__Data__
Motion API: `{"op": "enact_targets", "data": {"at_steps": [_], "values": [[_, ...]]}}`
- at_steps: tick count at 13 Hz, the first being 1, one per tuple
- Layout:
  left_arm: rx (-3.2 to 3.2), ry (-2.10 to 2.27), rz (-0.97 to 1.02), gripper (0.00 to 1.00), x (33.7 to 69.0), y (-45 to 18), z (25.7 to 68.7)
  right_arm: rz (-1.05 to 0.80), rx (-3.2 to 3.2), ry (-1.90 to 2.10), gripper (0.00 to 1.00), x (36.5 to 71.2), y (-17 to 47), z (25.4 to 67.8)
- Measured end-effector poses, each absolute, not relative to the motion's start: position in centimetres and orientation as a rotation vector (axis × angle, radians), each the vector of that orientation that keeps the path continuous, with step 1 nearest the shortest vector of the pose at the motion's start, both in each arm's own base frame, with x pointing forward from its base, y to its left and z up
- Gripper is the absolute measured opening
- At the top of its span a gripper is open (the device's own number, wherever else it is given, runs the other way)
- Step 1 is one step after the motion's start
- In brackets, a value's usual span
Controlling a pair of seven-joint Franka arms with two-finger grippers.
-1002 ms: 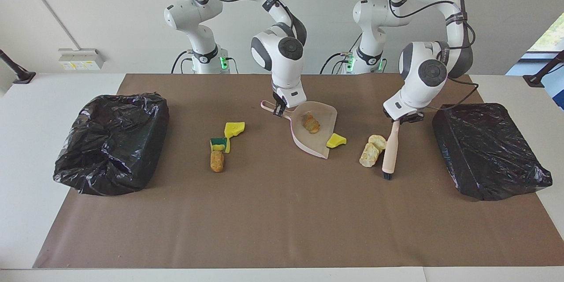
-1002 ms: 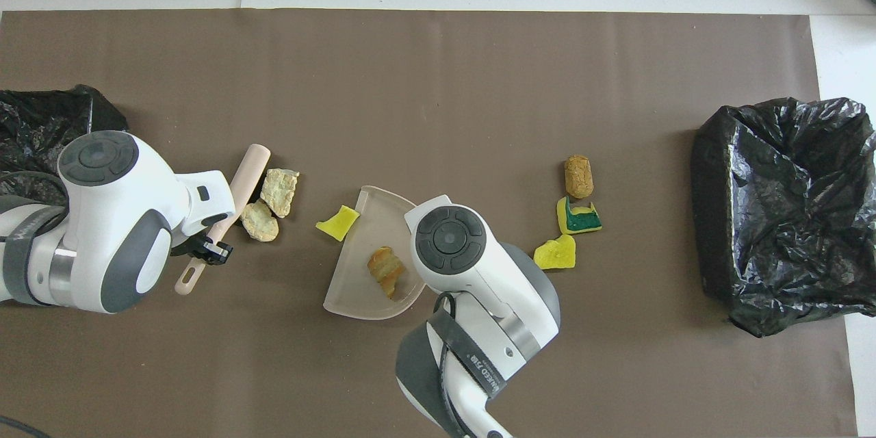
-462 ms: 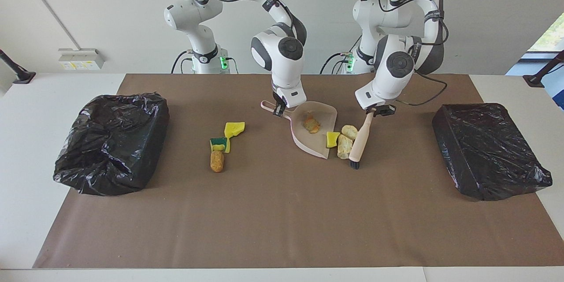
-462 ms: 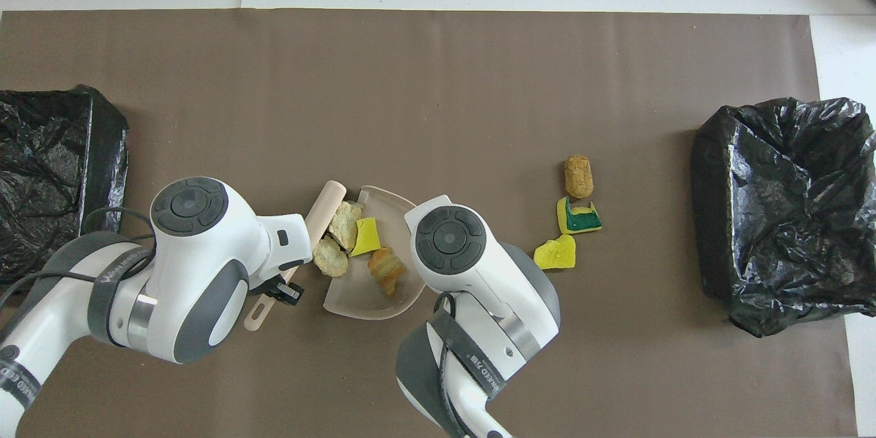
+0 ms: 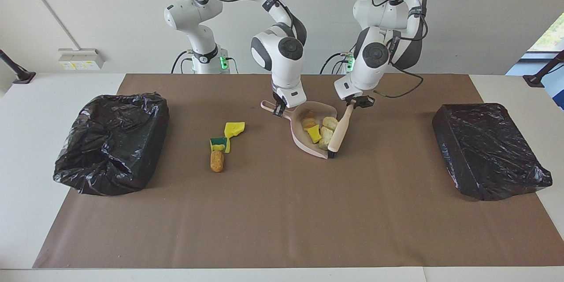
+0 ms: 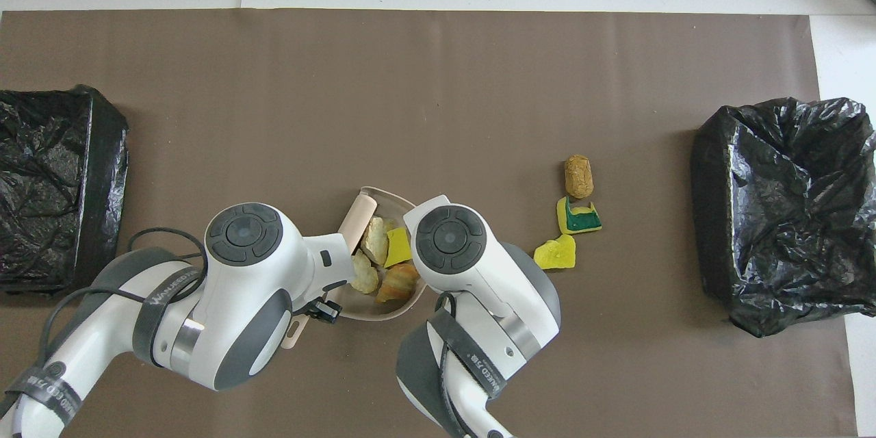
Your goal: Sweep and dump trash in bin
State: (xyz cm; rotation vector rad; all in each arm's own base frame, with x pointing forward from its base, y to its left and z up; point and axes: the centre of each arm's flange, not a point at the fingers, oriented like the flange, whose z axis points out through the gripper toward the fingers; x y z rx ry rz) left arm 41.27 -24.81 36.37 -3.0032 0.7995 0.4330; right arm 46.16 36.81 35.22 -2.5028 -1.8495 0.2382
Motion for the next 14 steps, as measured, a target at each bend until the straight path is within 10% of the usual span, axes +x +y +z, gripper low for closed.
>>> {"op": "enact_targets", "data": {"at_steps": [14], "values": [[-3.010,0.756,0.465,0.26,40.9,-25.3,38.7,0.246,-2.476,-1.878,0.31,46.6,36.2,35.3]]}}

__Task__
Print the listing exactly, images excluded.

__Response area__
Motion API: `{"op": "enact_targets", "data": {"at_steps": [_], "values": [[_, ...]]}}`
- at_steps: tick count at 13 Hz, the first being 1, one per tuple
- Layout:
  left_arm: rx (-3.2 to 3.2), ry (-2.10 to 2.27), rz (-0.97 to 1.02), gripper (0.00 to 1.00), x (33.7 to 69.0), y (-45 to 18), z (25.7 to 68.7)
  right_arm: rz (-1.05 to 0.80), rx (-3.2 to 3.2), ry (-1.90 to 2.10), gripper (0.00 to 1.00), x (36.5 to 71.2), y (-17 to 47), z (25.4 to 67.8)
- Measured end-effector poses, each absolute, not relative to the motion's start: position in centimetres and orientation as a rotation vector (axis × angle, radians), each the vector of that orientation that keeps the path continuous, with step 1 nearest the shortest vector of the pose at the motion's start, both in each arm's own base frame, with x pointing forward from its base, y to its left and z up
- Gripper is the absolute measured opening
- At the top of its span a gripper is open (the device's own number, wherever else it is given, runs the other way)
- Step 1 is one step after the motion's start
- In brackets, a value's usual span
Controlling a pair of seven-joint Franka arms with two-finger grippers.
-1002 ms: 
-1002 ms: 
-462 ms: 
-462 ms: 
+0 ms: 
+0 ms: 
Your goal: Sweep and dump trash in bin
State: (xyz cm; rotation vector rad; all in each arm's own base frame, with x pointing forward from its base, y to its left and z up; point and axes: the centre of each arm's flange, not a point at the fingers, oriented like the flange, whose z axis points out through the gripper toward the fingers; x y z rx ry rz) left arm 41.27 -24.81 36.37 -3.0032 0.7995 0.4330; right arm 46.16 36.81 35.22 -2.5028 -1.8495 0.2382
Motion for the next 14 steps, as measured, a target at each bend until the straight path is within 10% of the usual span, axes +x +y +z, gripper low for closed.
>>> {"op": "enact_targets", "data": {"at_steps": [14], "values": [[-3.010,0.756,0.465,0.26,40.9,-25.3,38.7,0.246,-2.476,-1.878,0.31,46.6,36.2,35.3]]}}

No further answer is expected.